-- Work item --
Transcribe the listing below in full, exactly, with no images.

-- Data provided --

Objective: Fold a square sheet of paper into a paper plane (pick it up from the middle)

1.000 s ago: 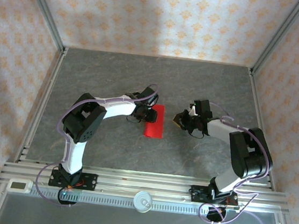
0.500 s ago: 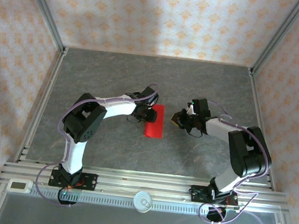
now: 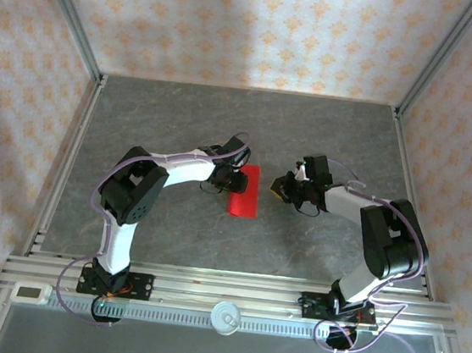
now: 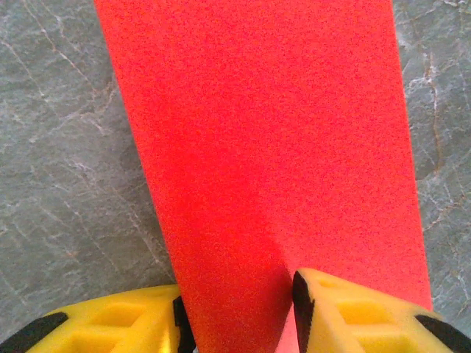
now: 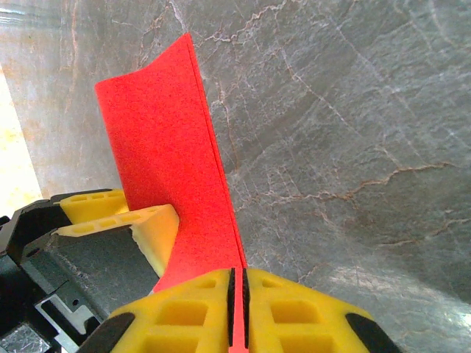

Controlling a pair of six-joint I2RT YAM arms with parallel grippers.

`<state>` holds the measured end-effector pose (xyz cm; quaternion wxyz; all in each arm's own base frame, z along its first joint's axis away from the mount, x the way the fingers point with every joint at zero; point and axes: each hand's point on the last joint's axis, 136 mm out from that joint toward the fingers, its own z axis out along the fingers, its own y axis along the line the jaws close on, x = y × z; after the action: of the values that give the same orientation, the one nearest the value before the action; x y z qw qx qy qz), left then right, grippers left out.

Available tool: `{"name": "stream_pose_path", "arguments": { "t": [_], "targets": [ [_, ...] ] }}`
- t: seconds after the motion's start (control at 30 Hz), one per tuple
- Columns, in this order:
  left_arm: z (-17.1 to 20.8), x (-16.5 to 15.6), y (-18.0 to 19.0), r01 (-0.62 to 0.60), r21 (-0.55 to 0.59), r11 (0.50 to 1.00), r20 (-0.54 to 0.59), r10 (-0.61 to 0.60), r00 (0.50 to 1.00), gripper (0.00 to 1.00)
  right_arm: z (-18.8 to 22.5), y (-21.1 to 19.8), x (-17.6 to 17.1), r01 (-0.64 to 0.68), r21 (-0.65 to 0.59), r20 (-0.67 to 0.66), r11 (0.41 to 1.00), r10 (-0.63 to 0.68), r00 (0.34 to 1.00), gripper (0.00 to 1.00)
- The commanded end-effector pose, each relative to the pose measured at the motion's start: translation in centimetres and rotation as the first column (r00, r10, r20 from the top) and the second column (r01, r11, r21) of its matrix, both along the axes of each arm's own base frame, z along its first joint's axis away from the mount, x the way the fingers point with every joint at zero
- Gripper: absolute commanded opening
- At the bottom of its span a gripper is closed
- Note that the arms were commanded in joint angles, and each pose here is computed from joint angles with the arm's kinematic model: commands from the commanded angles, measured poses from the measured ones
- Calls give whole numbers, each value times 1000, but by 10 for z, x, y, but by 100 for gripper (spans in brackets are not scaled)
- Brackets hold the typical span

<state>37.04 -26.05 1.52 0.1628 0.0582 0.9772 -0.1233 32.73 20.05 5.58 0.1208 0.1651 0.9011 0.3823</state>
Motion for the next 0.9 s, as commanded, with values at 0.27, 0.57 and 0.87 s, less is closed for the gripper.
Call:
{"name": "stream_pose_path", "arguments": {
  "t": [0.27,0.57,0.87],
  "targets": [
    [-57,6,51,-53,218,975,-14,57,998,47,5,8,6,-20,10,21,1000,20,1000,14],
    [-58,4,52,-55,218,974,-16,60,998,48,7,16,8,-36,25,24,999,35,999,14],
    [-57,5,50,-48,213,976,-17,53,998,44,8,18,10,-36,25,28,999,35,999,14]
  ]
}}
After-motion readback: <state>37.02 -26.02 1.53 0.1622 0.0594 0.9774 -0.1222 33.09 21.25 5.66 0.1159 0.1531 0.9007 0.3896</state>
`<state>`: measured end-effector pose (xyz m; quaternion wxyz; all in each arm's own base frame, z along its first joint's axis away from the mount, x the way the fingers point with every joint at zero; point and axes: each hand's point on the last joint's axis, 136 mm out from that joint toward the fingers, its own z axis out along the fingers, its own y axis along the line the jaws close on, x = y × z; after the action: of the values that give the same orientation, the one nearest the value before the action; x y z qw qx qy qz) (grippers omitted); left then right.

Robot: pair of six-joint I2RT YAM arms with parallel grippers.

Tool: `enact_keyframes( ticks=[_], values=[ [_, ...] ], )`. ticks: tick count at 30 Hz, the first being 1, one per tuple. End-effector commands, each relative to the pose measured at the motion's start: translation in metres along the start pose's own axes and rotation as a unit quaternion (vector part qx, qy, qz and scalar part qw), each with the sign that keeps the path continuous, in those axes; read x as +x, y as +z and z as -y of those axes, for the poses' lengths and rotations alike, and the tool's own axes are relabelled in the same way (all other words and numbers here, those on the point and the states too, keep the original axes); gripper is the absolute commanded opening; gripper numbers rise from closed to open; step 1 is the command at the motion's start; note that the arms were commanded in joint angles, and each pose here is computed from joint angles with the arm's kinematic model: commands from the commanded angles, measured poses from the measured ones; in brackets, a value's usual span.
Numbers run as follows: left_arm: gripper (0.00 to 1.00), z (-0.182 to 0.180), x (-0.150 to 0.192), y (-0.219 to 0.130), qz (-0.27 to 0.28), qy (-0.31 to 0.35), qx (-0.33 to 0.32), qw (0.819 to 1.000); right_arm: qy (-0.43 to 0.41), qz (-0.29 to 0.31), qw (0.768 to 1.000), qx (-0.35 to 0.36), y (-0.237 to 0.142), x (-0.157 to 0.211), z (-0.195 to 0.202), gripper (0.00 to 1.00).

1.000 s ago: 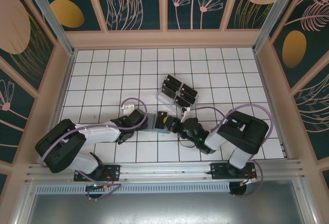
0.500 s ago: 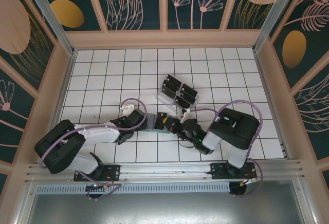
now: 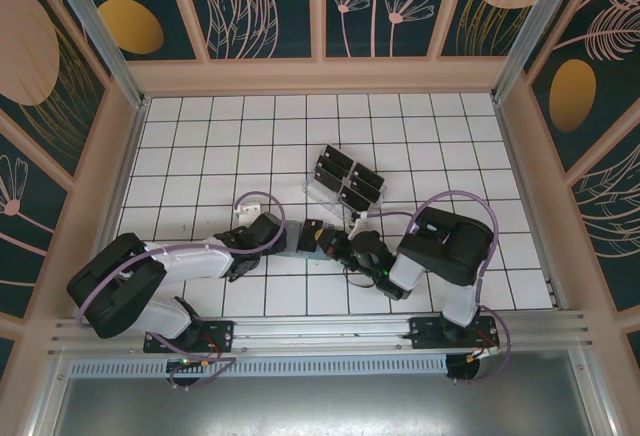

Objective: Put the credit cards into the card holder
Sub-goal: Insert the credit card into the card slot.

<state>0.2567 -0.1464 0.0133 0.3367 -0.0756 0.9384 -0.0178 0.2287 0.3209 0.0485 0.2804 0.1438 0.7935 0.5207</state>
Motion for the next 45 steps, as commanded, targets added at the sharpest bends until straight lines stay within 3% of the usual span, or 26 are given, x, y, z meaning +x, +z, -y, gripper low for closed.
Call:
enact_keyframes(
  ticks=[1, 45],
  values=[
    [0.99, -0.021, 0.02, 0.003, -0.03, 0.022, -0.031, 0.999, 0.007, 0.011, 1.0, -0.019, 0.004, -0.002, -0.009, 0.0],
    [0.99, -0.021, 0.02, 0.003, -0.027, 0.021, -0.03, 0.999, 0.044, -0.008, 0.998, 0.04, 0.004, 0.015, 0.018, 0.0]
  ],
)
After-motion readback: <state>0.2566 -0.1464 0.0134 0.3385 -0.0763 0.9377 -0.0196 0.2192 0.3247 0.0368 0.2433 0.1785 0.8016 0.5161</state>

-- Output of the exercise --
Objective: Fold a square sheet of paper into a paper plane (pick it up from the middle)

1.000 s ago: 
0.500 s ago: 
now: 
now: 
now: 

Controlling a pair of six-joint I2RT YAM arms with parallel grippers.

`<state>` holds the measured end-effector pose (xyz cm; quaternion wxyz; all in each arm's own base frame, z along its first joint's axis away from the mount, x the way the fingers point with every joint at zero; point and axes: each hand's point on the last joint's axis, 136 mm out from that joint toward the fingers, its own z axis out along the fingers, its own y axis along the line the jaws close on, x = y × z; after the action: of the values that give the same orientation, the one nearest the value before the action; x y z qw qx qy qz), left then right, grippers left out.

Available tool: `{"name": "stream_pose_path", "arguments": { "t": [_], "targets": [ [_, ...] ] }}`
- t: seconds after the motion's start (control at 30 Hz), one per tuple
- Columns, in this order:
  left_arm: z (-17.1 to 20.8), x (-16.5 to 15.6), y (-18.0 to 19.0), r01 (-0.62 to 0.60), r21 (-0.55 to 0.59), r11 (0.50 to 1.00), r20 (-0.54 to 0.59), r10 (-0.61 to 0.60), r00 (0.50 to 1.00), gripper (0.00 to 1.00)
  right_arm: z (-18.8 to 22.5), y (-21.1 to 19.8), x (-17.6 to 17.1), r01 (-0.64 to 0.68), r21 (-0.65 to 0.59), r20 (-0.67 to 0.66), r11 (0.41 to 1.00), r10 (-0.63 to 0.68), r00 (0.34 to 1.00), gripper (0.00 to 1.00)
- The commanded end-effector pose, each relative to the pose measured at the motion's start: translation in centimetres and rotation as the first column (r00, r10, r20 from the top) and the second column (r01, r11, r21) of its matrix, both along the axes of each arm's own base frame, z along its first joint's axis away from the mount, x the way the fingers point with every joint at zero
- Gripper: absolute commanded opening
- At the bottom of its span a gripper is closed
- Note that the arms were commanded in joint angles, and each pose here is computed from joint angles with the arm's kinematic model: commands from the commanded angles, measured poses from the measured ones
- Calls give whole numbers, each value times 1000, but by 10 for z, x, y, but by 100 for gripper (spans in brackets are not scaled)
- Brackets hold the typical span

<state>37.04 -26.05 1.52 0.1628 0.0582 0.9772 -0.1233 32.73 20.05 5.58 0.1208 0.1651 0.9011 0.3823</state>
Motion for the next 0.9 s, as commanded, with values at 0.27, 0.57 and 0.87 s, less is closed for the gripper.
Call:
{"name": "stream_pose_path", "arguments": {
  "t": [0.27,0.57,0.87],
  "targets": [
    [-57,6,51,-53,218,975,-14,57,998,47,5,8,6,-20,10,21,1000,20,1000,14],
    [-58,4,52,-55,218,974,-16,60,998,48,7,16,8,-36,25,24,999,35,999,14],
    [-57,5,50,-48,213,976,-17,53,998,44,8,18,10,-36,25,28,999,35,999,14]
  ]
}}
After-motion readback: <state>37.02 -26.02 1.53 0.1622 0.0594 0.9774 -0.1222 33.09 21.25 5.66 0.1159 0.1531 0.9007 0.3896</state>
`<state>`: measured end-effector pose (xyz m; quaternion wxyz; all in each arm's own base frame, z along its first joint's axis away from the mount, x the way the fingers point with every joint at zero; point and axes: each hand's point on the last joint's axis, 136 mm out from that joint toward the fingers, its own z axis out along the fingers, its own y axis along the line the jaws close on, x = y × z; after the action: of the values that give the same orientation, the one nearest the value before the action; x y z qw qx qy qz) (grippers omitted); left then right.

Robot: pair of six-joint I2RT YAM arms with parallel grippers.

Tool: `enact_keyframes( ticks=[_], values=[ [_, ...] ], )`. ticks: tick count at 30 Hz, the first being 1, one per tuple. End-effector commands, each relative to the pose measured at the motion's start: translation in metres along the start pose's own axes and rotation as a unit quaternion (vector part qx, qy, qz and scalar part qw), each with the sign that keeps the path continuous, in those axes; read x as +x, y as +z and z as -y of those axes, for the poses' lengths and rotations alike, and the tool's own axes are relabelled in the same way (all other words and numbers here, those on the point and the states too, keep the original axes); gripper is the absolute commanded opening; gripper numbers rise from closed to open; step 1 is the command at the motion's start; note that the arms were commanded in joint angles, and each pose here is computed from joint angles with the arm's kinematic model: commands from the commanded angles, measured poses from the measured ones; in brackets, a value's usual span.
Numbers run as follows: left_arm: gripper (0.00 to 1.00), z (-0.182 to 0.180), x (-0.150 to 0.192), y (-0.219 to 0.130), qz (-0.27 to 0.28), qy (-0.31 to 0.35), qx (-0.33 to 0.32), qw (0.819 to 1.000); right_arm: qy (-0.43 to 0.41), qz (-0.29 to 0.31), qw (0.768 to 1.000), qx (-0.35 to 0.36), y (-0.237 to 0.142), x (-0.157 to 0.211), z (-0.195 to 0.202), gripper (0.00 to 1.00).

1.000 s ago: 
0.500 s ago: 
now: 

Objective: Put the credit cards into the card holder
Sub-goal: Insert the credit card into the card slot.

<state>0.2567 -0.1464 0.0133 0.3367 -0.0756 0.9384 -0.0178 0.2287 0.3209 0.0485 0.2804 0.1438 0.7935 0.5207</state>
Motion for the next 45 steps, as commanded, targets added at the sharpest bends until straight lines stay within 3% of the usual span, or 26 are given, x, y, z meaning +x, +z, -y, gripper low for closed.
Call:
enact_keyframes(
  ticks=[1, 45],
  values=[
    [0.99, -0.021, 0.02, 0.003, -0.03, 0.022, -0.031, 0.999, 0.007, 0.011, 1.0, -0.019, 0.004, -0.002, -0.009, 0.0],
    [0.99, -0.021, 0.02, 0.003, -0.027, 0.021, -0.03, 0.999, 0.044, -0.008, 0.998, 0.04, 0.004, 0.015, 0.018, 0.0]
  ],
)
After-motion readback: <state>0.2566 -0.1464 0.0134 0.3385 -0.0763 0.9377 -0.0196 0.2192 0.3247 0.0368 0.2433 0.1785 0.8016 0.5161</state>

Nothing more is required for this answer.